> _Assignment_:
For the material below, output exactly the span from the line with "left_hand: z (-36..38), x" to the line with "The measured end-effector", including both, and nothing besides.

> _Exercise data_:
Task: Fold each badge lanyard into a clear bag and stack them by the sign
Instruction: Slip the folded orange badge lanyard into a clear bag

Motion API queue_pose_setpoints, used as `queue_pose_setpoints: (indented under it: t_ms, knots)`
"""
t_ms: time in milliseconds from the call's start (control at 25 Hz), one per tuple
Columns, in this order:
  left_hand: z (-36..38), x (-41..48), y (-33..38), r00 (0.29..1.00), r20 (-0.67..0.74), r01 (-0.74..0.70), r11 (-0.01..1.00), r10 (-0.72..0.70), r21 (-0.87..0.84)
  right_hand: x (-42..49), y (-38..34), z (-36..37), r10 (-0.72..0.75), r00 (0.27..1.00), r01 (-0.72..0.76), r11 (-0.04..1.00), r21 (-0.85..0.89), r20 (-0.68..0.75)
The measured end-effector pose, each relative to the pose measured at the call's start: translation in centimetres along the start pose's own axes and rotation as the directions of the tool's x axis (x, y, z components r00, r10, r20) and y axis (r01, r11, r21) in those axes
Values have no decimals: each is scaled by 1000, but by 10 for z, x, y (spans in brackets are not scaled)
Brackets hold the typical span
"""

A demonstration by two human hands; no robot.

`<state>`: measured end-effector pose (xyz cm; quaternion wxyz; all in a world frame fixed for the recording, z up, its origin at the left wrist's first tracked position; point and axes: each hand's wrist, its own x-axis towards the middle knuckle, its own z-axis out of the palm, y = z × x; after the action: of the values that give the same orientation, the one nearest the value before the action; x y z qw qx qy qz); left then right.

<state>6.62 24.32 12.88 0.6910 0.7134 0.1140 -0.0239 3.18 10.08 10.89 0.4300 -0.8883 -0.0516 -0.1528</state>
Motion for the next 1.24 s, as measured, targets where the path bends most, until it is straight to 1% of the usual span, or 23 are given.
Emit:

> _Written response_:
  left_hand: z (-36..38), x (-41..48), y (-33..38), r00 (0.29..1.00), r20 (-0.67..0.74), r01 (-0.74..0.70), r11 (-0.01..1.00), r10 (-0.72..0.70), r21 (-0.87..0.84)
  right_hand: x (-42..49), y (-38..34), z (-36..37), r10 (-0.72..0.75), r00 (0.27..1.00), r01 (-0.72..0.76), r11 (-0.04..1.00), r21 (-0.85..0.89), r20 (-0.68..0.75)
The measured end-effector pose, each relative to the pose measured at the call's start: translation in centimetres along the start pose's own axes and rotation as the directions of the tool's x axis (x, y, z components r00, r10, r20) and y axis (r01, r11, r21) in those axes

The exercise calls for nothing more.